### Task description
Every line below is to be quoted exactly, with nothing added or dropped.

### Data segment
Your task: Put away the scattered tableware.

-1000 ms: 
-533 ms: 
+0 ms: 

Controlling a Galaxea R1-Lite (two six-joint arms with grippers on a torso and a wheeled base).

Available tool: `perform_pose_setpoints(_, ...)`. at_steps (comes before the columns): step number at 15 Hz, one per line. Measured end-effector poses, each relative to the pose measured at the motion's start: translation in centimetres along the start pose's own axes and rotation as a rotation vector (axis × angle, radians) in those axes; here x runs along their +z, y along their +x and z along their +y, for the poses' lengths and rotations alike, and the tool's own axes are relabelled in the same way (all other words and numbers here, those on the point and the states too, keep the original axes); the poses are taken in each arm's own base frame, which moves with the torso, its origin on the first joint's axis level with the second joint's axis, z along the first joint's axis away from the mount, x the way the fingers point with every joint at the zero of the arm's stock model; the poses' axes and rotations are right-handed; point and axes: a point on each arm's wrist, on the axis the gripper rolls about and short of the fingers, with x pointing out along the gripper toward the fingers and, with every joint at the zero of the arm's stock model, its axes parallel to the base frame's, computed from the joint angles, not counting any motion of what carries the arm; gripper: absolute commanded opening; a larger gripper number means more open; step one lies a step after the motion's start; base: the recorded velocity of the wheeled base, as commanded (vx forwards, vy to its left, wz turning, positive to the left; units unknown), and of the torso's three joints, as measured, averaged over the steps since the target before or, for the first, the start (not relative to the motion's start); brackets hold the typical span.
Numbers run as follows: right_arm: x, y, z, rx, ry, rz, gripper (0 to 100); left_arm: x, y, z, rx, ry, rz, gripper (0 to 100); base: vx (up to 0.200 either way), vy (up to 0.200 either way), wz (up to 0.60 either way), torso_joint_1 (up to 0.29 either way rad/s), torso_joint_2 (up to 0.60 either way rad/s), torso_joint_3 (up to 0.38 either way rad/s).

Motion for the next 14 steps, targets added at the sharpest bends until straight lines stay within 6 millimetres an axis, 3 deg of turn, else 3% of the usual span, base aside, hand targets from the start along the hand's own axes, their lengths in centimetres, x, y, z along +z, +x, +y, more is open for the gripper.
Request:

### Task answer
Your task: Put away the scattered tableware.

-1000 ms: 
-533 ms: 
+0 ms: 

Controlling a Galaxea R1-Lite (two six-joint arms with grippers on a torso and a wheeled base).

Available tool: `perform_pose_setpoints(_, ...)`. at_steps (comes before the columns): step number at 15 Hz, one per line. Measured end-effector poses, each relative to the pose measured at the motion's start: translation in centimetres along the start pose's own axes and rotation as a rotation vector (axis × angle, radians) in those axes; here x runs along their +z, y along their +x and z along their +y, for the poses' lengths and rotations alike, and the tool's own axes are relabelled in the same way (all other words and numbers here, those on the point and the states too, keep the original axes); the poses are taken in each arm's own base frame, which moves with the torso, its origin on the first joint's axis level with the second joint's axis, z along the first joint's axis away from the mount, x the way the fingers point with every joint at the zero of the arm's stock model; the poses' axes and rotations are right-handed; point and axes: a point on each arm's wrist, on the axis the gripper rolls about and short of the fingers, with x pointing out along the gripper toward the fingers and, with every joint at the zero of the arm's stock model, its axes parallel to the base frame's, computed from the joint angles, not counting any motion of what carries the arm; gripper: absolute commanded opening; a larger gripper number means more open; step one lies a step after the motion's start; base: the recorded velocity of the wheeled base, as commanded (vx forwards, vy to its left, wz turning, positive to the left; units unknown), and of the torso's three joints, as measured, averaged over the steps since the target before or, for the first, the start (not relative to the motion's start); brackets hold the typical span.
Numbers run as follows: right_arm: x, y, z, rx, ry, rz, gripper (0 to 100); left_arm: x, y, z, rx, ry, rz, gripper (0 to 100); base: vx (up to 0.200 either way), vy (up to 0.200 either way), wz (up to 0.60 either way), torso_joint_1 (up to 0.29 either way rad/s), torso_joint_2 (up to 0.60 either way rad/s), torso_joint_3 (up to 0.38 either way rad/s).

Motion for the next 14 steps, targets added at the sharpest bends until straight lines stay within 6 millimetres an axis, 3 deg of turn, else 3% of the usual span, base aside, hand targets from the start along the hand's own axes, their lengths in centimetres, x, y, z along +z, +x, +y, more is open for the gripper.
Request:

This exercise is now finished.